The Group of 20 major economies agreed to a framework for more debt relief among poor nations on Friday, responding to appeals from humanitarian and economic leaders to alleviate massive suffering from economic fallout due to the coronavirus pandemic.
A statement by G-20 finance ministers and central bank governors after their virtual gathering said their “common framework” for debt restructuring could allow low-income countries to get an extension on debt payments through mid-2021 and, possibly, forgiveness of all debt.
The G-20 is extending a program known as the Debt Service Suspension Initiative, or DSSI, called for by the World Bank and International Monetary Fund, or IMF. It also has the backing of Paris Club officials from major creditor countries. The repayment period is 5 years, with another one-year grace period. At least 44 of more than 70 eligible countries participate, potentially saving them US$11.5 billion this year, according to World Bank figures.
The debt repayments stem from US$13.8 billion owed to multilateral institutions, US$11.6 billion to private creditors and US$3.77 billion to the World Bank.
“Given the scale of the COVID-19 crisis, the significant debt vulnerabilities and deteriorating outlook in many low-income countries, we recognize that debt treatments beyond the Debt Service Suspension Initiative may be required on a case-by-case basis,” G-20 officials said in a brief statement. “All official bilateral creditors should implement this initiative fully and in a transparent manner.”
The World Food Program, which won the Nobel Peace Prize last month, has estimated almost 690 million people suffer from hunger and extreme poverty. The World Bank said the pandemic forced another 88 million to 114 million people into extreme poverty — living on less than US$1.90 a day.
In mid-October, G-20 finance ministers and central bank governors agreed to suspend for another six months the debt payments coming due from developing nations. That extension provided relief for US$14 billion in debt payments. Developing nations that participate can put off servicing their debts until June 2021, so they can spend more money on health care and stimulus programs.
But humanitarian and economic leaders cautioned that will not be enough to alleviate massive suffering. And in July, four anti-poverty international organizations — Oxfam International, Christian Aid, Global Justice Now and Jubilee Debt Campaign — called on the G-20 to cancel the debts of developing nations and make DSSI legally binding through 2022. A previous agreement in April by the G-20 allowed for a six-month suspension of US$12 billion in debt payments for more than 70 poor and mostly African nations.

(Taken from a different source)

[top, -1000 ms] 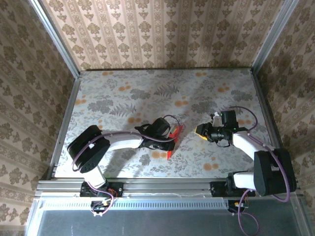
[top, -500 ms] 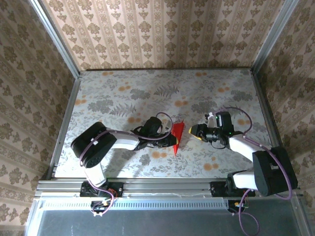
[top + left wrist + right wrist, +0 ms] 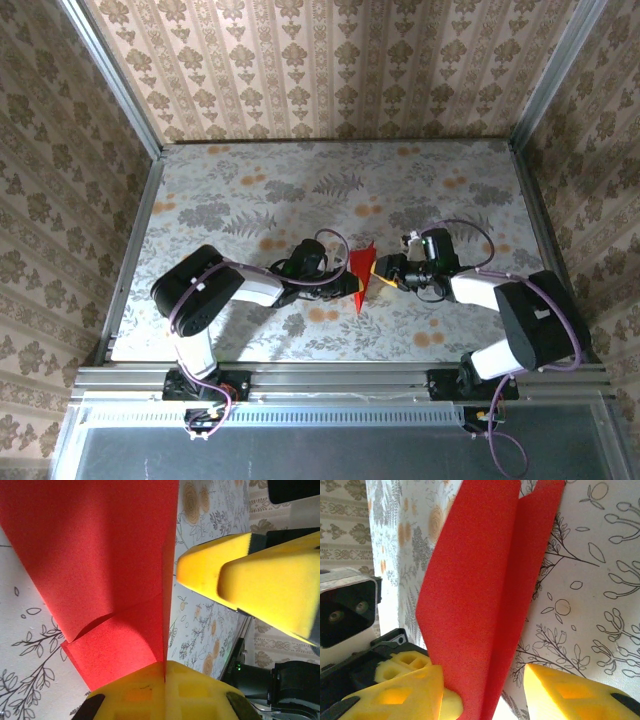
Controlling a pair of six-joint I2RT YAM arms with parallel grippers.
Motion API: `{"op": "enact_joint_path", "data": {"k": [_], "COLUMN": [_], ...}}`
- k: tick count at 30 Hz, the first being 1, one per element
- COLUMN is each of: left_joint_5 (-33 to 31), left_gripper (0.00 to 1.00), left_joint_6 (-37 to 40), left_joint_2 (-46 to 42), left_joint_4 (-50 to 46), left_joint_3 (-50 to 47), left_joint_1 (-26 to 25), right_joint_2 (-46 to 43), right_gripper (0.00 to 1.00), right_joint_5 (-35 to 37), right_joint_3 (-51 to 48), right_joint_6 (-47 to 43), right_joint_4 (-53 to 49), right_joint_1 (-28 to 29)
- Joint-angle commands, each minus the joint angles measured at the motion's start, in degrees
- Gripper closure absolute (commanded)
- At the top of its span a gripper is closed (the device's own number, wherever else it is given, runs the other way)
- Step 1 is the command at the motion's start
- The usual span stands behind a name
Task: Fold a paper plane with a square sheet of paper (fold left side to right side)
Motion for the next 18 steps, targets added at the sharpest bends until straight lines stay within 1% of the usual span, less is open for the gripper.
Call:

Today’s #G20 agreement on a common framework for debt treatments is a critical step to help low-income countries with unsustainable debt get the support they need to focus on fighting the pandemic and investing in their people. https://t.co/DxmWGniisr pic.twitter.com/yhp7boEsjs
— Kristalina Georgieva (@KGeorgieva) November 13, 2020
Seeking ‘a sustainable level’
The Group of 20, a forum for developing global policies on the most pressing challenges, includes 19 member nations plus the European Union. Together they represent 80 percent of global GDP. The 19 nations are: Argentina, Australia, Brazil, Britain, Canada, China, France, Germany, India, Indonesia, Italy, Japan, Mexico, Russia, Saudi Arabia, South Africa, South Korea, Turkey and the United States.
Saudi Finance Minister Mohammed al-Jadaan, who chaired this year’s G-20 meetings, called the framework “an unprecedented agreement and a major breakthrough in international debt agenda.” The G-20 program, however, does not spell out the creditors that would agreed to cancel debt. Finance ministers and central bank governors said they would reconvene next spring t0 look at another possible six-month debt suspension.
There have been “very few requests” from DSSI-eligible countries for debt relief from the private sector, according to the Institute of International Finance, a Washington-based trade group for the global financial services industry, but private creditors remain ready to take part in the extended DSSI upon request from eligible countries.
“It is clear that the pandemic has increased the risk of debt distress,” IFF said in a statement, “in such cases private creditors stand ready to engage in good faith on debt treatments that restore long-term debt sustainability, in the context of an IMF-supported policy program, with comparability of treatment for all creditors.”
IMF Managing Director Kristalina Georgieva called the latest G-20 move on debt relief an important achievement, because DSSI has provided much needed “breathing space” for nations suffering financial shocks amid the pandemic.
“But there are countries where debt levels are not sustainable. And this suspension time ought to be used to bring them to a sustainable level. This is where the timely common framework comes into play — a coordinated approach to debt treatment, a standardized approach, but with case-by-case resolution,” Georgieva said in a statement.
“It is also so critically important, as many have said, to bring the private sector on board. Having the common framework would make this more likely, and applying it on a case-by-case basis will increase the viability of our action,” she added. “But let’s be very frank here. We are not out of the woods. This crisis is not over. We need further support through debt relief and through fresh financing.”